Friday, August 26, 2011

Clutter

By Susan
 
It takes all kinds, I know, when it comes to decorating. I have friends who ooze style: deep, luscious fabrics and layers of pillows, intricate and intimate arrangements of family photos and mementos, and heavily carved furniture weighted in history. I also have friends who are minimalists: retro thrift store chic, clean lines, echos and open spaces. Whiteness and air rest in their freedom, pleased with the sparseness of it all, and each item shines as a focal point in it's own simplistic beauty.

And then I have my house: my 'temporary house' we purchased almost ten years ago.

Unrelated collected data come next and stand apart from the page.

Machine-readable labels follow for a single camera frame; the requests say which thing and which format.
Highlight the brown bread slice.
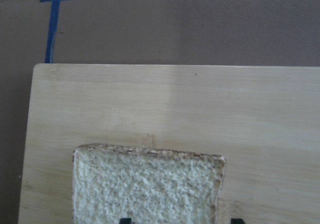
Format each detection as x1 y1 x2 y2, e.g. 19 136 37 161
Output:
72 144 226 224

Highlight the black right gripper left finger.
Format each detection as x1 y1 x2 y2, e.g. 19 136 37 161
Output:
119 218 132 224

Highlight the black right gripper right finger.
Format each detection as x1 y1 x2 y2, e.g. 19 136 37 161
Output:
230 218 243 224

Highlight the wooden cutting board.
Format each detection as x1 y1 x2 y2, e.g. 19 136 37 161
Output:
18 64 320 224

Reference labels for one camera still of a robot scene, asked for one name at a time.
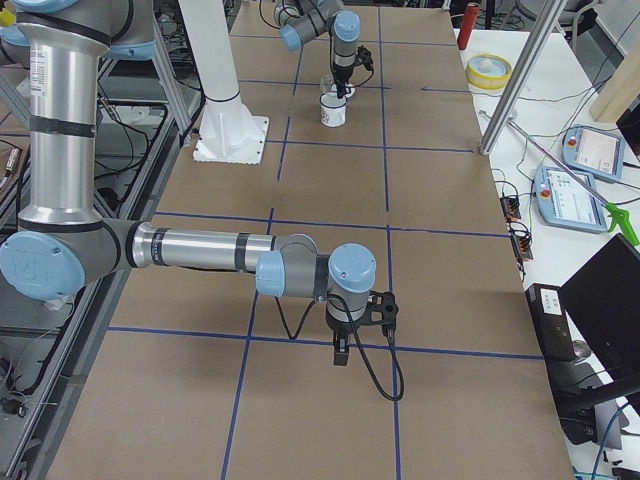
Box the green handled air gun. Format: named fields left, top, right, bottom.
left=506, top=116, right=639, bottom=246

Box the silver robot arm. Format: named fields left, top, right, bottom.
left=1, top=1, right=376, bottom=365
left=273, top=1, right=361, bottom=98

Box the black computer box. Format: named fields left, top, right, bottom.
left=525, top=283, right=578, bottom=362

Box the teach pendant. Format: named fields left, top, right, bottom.
left=562, top=125, right=626, bottom=183
left=534, top=165, right=608, bottom=233

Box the upper orange circuit board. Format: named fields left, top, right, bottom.
left=500, top=195, right=521, bottom=221

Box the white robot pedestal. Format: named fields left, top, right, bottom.
left=179, top=0, right=269, bottom=165

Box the near teach pendant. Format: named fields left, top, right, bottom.
left=534, top=165, right=608, bottom=233

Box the far teach pendant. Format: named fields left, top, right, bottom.
left=562, top=125, right=626, bottom=183

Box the wooden beam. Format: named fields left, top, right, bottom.
left=589, top=43, right=640, bottom=123

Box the white enamel cup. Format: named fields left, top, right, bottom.
left=319, top=92, right=347, bottom=128

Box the lower orange circuit board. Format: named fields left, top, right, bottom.
left=510, top=230, right=533, bottom=262

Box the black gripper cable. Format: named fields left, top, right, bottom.
left=273, top=294, right=405, bottom=401

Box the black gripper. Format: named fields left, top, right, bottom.
left=333, top=63, right=353, bottom=86
left=326, top=314, right=354, bottom=366

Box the black monitor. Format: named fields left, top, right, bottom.
left=559, top=234, right=639, bottom=378

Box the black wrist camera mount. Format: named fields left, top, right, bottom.
left=360, top=291, right=399, bottom=338

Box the red bottle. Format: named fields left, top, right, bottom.
left=457, top=2, right=480, bottom=51

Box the aluminium frame post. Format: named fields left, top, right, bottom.
left=479, top=0, right=566, bottom=155

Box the clear glass funnel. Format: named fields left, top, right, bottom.
left=319, top=74, right=356, bottom=99

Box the orange circuit board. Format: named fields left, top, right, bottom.
left=500, top=195, right=521, bottom=221
left=510, top=230, right=533, bottom=262

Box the yellow tape roll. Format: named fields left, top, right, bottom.
left=465, top=53, right=513, bottom=90

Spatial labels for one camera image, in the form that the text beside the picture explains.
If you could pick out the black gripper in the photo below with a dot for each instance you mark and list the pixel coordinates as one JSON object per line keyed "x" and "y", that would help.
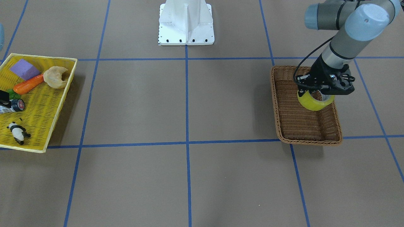
{"x": 319, "y": 71}

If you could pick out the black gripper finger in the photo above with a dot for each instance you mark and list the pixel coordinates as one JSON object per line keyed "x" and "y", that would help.
{"x": 4, "y": 97}

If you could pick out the yellow tape roll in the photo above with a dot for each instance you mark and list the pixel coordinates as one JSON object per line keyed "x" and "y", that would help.
{"x": 308, "y": 101}

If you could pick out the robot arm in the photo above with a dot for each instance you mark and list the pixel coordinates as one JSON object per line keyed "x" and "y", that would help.
{"x": 357, "y": 23}

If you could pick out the yellow plastic basket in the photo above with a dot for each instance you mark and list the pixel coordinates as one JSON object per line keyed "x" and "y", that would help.
{"x": 43, "y": 104}

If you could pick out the brown wicker basket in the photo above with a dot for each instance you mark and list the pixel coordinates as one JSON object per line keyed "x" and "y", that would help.
{"x": 294, "y": 123}

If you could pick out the small printed bottle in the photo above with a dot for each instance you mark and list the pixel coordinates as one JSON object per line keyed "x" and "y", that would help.
{"x": 17, "y": 105}

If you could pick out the orange toy carrot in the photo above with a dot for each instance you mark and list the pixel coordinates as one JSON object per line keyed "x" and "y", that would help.
{"x": 27, "y": 85}

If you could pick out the toy panda figure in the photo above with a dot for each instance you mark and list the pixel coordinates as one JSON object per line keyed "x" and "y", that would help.
{"x": 19, "y": 132}

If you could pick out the purple foam block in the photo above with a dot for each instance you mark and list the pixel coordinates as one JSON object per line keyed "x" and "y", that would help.
{"x": 25, "y": 70}

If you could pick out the toy croissant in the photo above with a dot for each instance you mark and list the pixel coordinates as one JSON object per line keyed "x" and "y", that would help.
{"x": 53, "y": 77}

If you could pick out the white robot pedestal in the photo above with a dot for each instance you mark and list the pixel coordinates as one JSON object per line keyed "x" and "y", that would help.
{"x": 185, "y": 22}

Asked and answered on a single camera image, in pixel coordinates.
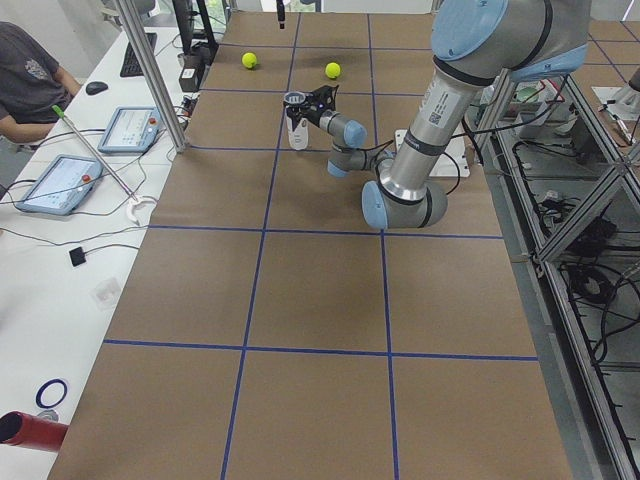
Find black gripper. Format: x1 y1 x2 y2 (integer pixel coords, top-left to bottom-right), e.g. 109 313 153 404
276 0 339 131

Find yellow tennis ball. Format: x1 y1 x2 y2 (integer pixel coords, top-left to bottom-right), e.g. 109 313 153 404
324 62 342 80
241 52 258 70

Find white tennis ball can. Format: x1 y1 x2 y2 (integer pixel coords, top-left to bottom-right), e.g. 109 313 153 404
283 91 308 150

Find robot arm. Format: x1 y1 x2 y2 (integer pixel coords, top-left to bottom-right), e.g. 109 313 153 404
283 0 591 230

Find black monitor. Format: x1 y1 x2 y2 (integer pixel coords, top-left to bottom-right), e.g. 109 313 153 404
172 0 219 59

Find black box white label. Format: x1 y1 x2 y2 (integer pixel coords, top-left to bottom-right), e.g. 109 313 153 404
179 55 205 93

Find black keyboard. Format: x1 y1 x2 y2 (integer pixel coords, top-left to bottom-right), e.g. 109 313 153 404
119 31 159 78

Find teach pendant far tablet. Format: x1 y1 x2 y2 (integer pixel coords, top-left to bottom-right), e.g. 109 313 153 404
98 107 161 154

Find teach pendant tablet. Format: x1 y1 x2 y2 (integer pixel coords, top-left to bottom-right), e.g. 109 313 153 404
16 155 103 216
98 107 161 154

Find black computer mouse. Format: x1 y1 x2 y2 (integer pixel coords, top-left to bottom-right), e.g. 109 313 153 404
85 81 109 96

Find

We are still here and it is full of the messy-ness and busy-ness of our life. I realize, of course, as I write this that my temporary house has become my permanent home.

Like the ship of Theseus, we replaced every working part of this vessel, from the plumbing to the hulking units that keep us cool. We ripped out carpet and replaced it with hardwood. We gutted the kitchen and tiled until we developed carpal tunnel syndrome. We have roofed. I have painted. He has cursed, and I have prayed (and vice-versa.) I have yanked off baseboards and nail-gunned bright new two-point-five-inch replacements. In all my renewal and renovating, I have yet to find a style that I can name. I am not lush, yet I am not Spartan. But my house is full of myself. It's everywhere I look. 

As I write this post, I turn to my right and snap a photo with my iPhone: it is a simple chair I purchased at Target. Yet the blanket is one I carried home from Mexico in 1995 from my honeymoon. I snagged the leather ottoman in Ghana. The beads dangling from the lamp's light switch are Greek, carried back from the island of Santorini. The books? My Bible and a book of poetry by Mary Oliver.

I turn to my left. A tired tumbler of iced tea, my printed manuscript, reading glasses. Stacks of books about Kentucky, and bourbon, and the contemplative life of Thomas Merton. One candid photo of me from 2006. Little pieces of self. A new red shade adorns a marble lamp base that is over one hundred and twenty years old (I could tell you many stories about the things this lamp has seen.) More me. I can't escape it.


I think about my friends and your homes. Are you filled with the same wonder at the imprint you are making on your surroundings? Does the book purchased in Hemingway's house in Key West rest on your shelf, full of its self-importance because you bought it and brought it home? What about that shell you pulled from the deep white sand of a North Carolina beach, is it blessed by being in your house? Are you?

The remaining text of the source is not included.